#### EXERCISE DETAILS
Using the material below, copy every line where "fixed" appears.

#### INFORMATION SHOWN
--- START ---

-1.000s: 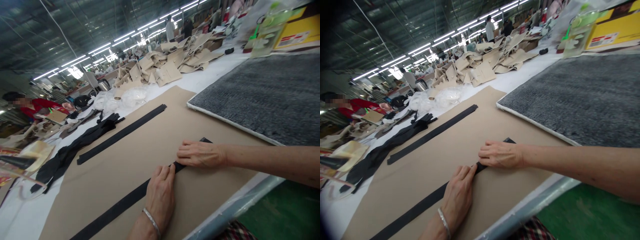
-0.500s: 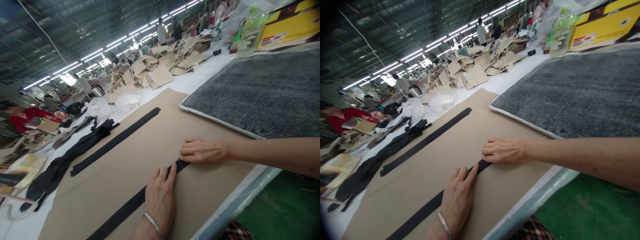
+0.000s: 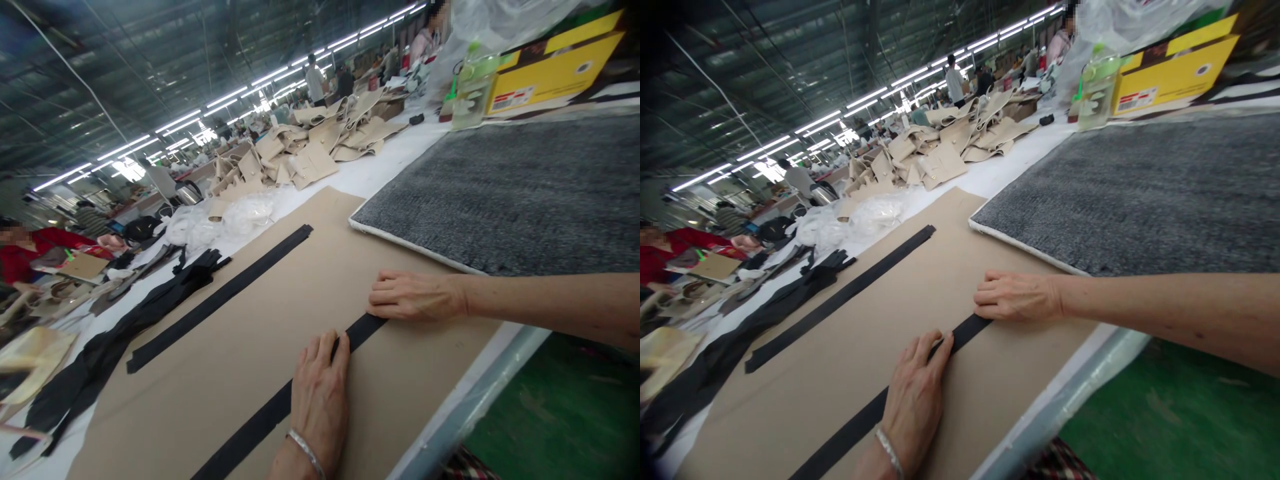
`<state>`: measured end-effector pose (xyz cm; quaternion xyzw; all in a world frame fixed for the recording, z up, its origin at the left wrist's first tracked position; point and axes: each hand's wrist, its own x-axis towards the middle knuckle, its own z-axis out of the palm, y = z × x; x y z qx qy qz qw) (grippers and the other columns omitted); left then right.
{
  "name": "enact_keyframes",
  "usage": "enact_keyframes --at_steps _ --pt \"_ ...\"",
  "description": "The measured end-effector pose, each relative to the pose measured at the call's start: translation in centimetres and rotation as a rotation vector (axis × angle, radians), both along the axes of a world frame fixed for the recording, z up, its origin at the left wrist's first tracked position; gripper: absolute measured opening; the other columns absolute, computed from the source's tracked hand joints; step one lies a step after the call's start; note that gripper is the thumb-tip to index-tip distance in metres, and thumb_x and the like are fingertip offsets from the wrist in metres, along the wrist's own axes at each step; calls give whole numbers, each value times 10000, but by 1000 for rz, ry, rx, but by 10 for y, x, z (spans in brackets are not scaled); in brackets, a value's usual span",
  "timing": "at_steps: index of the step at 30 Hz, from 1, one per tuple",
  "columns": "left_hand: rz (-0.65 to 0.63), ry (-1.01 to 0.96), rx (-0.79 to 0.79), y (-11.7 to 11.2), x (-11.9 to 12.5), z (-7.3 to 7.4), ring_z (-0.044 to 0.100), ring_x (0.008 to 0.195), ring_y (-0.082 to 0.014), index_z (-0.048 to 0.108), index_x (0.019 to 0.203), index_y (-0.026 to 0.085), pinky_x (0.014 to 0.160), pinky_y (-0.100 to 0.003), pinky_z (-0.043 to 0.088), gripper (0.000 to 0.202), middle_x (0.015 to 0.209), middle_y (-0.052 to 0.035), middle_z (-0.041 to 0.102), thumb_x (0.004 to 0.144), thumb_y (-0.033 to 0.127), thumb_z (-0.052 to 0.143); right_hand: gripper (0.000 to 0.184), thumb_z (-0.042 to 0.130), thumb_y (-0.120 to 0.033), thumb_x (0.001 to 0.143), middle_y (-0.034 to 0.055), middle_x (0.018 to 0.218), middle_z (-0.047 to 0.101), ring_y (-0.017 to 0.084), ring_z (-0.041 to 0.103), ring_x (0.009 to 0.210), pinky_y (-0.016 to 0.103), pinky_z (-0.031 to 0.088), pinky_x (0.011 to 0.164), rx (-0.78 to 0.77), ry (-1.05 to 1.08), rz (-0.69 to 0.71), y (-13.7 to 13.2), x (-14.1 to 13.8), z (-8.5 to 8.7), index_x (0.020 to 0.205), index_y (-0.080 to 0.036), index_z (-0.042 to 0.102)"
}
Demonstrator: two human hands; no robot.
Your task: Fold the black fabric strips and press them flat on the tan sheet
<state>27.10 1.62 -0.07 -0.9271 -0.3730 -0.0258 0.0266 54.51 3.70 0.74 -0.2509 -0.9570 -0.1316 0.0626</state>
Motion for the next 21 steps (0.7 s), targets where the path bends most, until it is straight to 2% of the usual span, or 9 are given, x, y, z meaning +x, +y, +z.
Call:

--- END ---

#### WRITTEN SOLUTION
`<state>`: measured end-effector pose (xyz cm; quaternion xyzw; all in a world frame fixed for the recording, z up, its origin at the left wrist's first tracked position; point and axes: each hand's wrist, its own x-axis towards the middle knuckle, its own z-axis out of the palm, y = z × x; x y z qx qy qz qw) (grippers and the other columns omitted); left then right.
  "description": "The measured end-effector pose, each relative to the pose measured at the call's start: translation in centimetres and rotation as a rotation vector (axis × angle, radians), both along the axes of a world frame fixed for the recording, z up, its origin at the left wrist's first tracked position; gripper: absolute measured opening; the other columns absolute, computed from the source's tracked hand joints; step one lies a step after the call's start; note that gripper is the thumb-tip to index-tip distance in metres, and thumb_x and the like are fingertip offsets from the wrist in metres, along the wrist's own axes at each step; calls give whole numbers, each value times 10000, but by 1000 for rz, ry, rx, but by 10 for y, x, z (spans in brackets are not scaled); in brackets, a value's usual span",

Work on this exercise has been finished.